If we sell 1 contract (100 shares) we collect (12.15 x 100) $1215 while we wait for Apple to drop.

Sounds simple, right?  Well it is, but we are not done yet.  We still need to discuss how far out we sell our premium, what happens when we get assigned, what happens if we don’t get assigned, and what the pitfalls of this strategy are.

How far out do we sell premium?

To answer this question we have to level the playing field.  Obviously an option expiring in a couple of weeks can’t compete on premium to an option expiring 6 months from now.  First we need to find out the annual return of our premium.

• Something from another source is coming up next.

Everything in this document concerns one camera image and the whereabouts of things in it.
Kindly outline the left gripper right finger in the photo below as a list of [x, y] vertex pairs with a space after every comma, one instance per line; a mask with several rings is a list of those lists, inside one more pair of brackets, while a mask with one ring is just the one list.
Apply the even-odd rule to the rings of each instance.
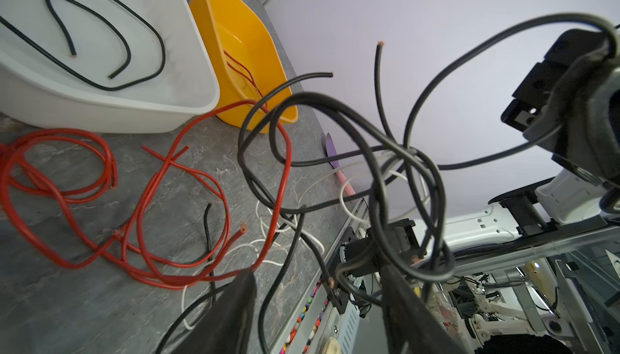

The formula we will use is:

(( 1 + (Premium) / (Cost of Shares) / (Days to Hold)) ^ 365) – 1

looks like a complicated formula but it is really simple

so for our example:

(( 1 + (1215 / 37000) / 44) ^ 365 ) – 1=

(( 1 + .032837838 / 44 ) ^ 365 ) -1 =

(( 1 + .000746314 ) ^ 365 ) – 1 =

(( 1.007463145 ) ^ 365 ) -1 =

1.312985029 – 1 =

.312985029 =

31.30% annualized return

Yes that is right.  You have the option of sitting and waiting for the stock to come down to 370 before you buy it, or you can sell puts to collect a 31.30% return while you wait.  Use this method of figuring out the annualized return for different expiration months so you can find out which month is offering a better return.  Keep in mind that you don’t want to get crazy with the holding period.  You will have to keep this cash sitting aside just in case your option gets assigned.  Typically 1 – 3 month holding periods work the best, but try a couple out to find out for sure.

If selling puts becomes a normal habit of yours, go ahead and make an excel spreadsheet to make these calculations quick and efficient.  Let me know if you require help creating a spreadsheet.

What happens if we get assigned?

Getting assigned is having the stock fall below your strike and forcing you to buy the shares.  This is the scenario you should be counting on if you are selling cash-secured puts.  If at expiration Apple is .01cents below 370 you will be assigned the shares, and have to pay out $37,000.  However, since you sold puts your average price is not 370 for the shares but is actually 370 – 12.15 = 357.85.  Now that you have the stock you can start thinking about selling calls to generate extra cash.  We will describe this strategy at a later date also.

What happens if we don’t get assigned?

If we don’t get assigned then the puts will expire worthless and we keep the premium.  This has its advantageous because we still make the $1215 premium, which is a 3.28% return, and we will not have to pay another commission to close out the position.

What are the pitfalls of this strategy?

Every strategy has its pitfalls and this one is no different.  Let’s say you sell the puts but the stock does not come down and begins to move higher.  At this point you would not be able to take advantage of this run up since you only have puts and not the stock.  What you can do in this situation is buy back the puts for a cheaper price, thus making a profit, and then sell more puts at a higher strike.  Another scenario is if the stock falls below your strike and keeps falling.  This will assign you shares at your price, in our example 370 with a breakeven of 357.85.  If the stock falls below that point you will have a loss.  One way to think about this scenario is that you were planning on buying Apple at 370 anyways, at least this way you have lowered your breakeven.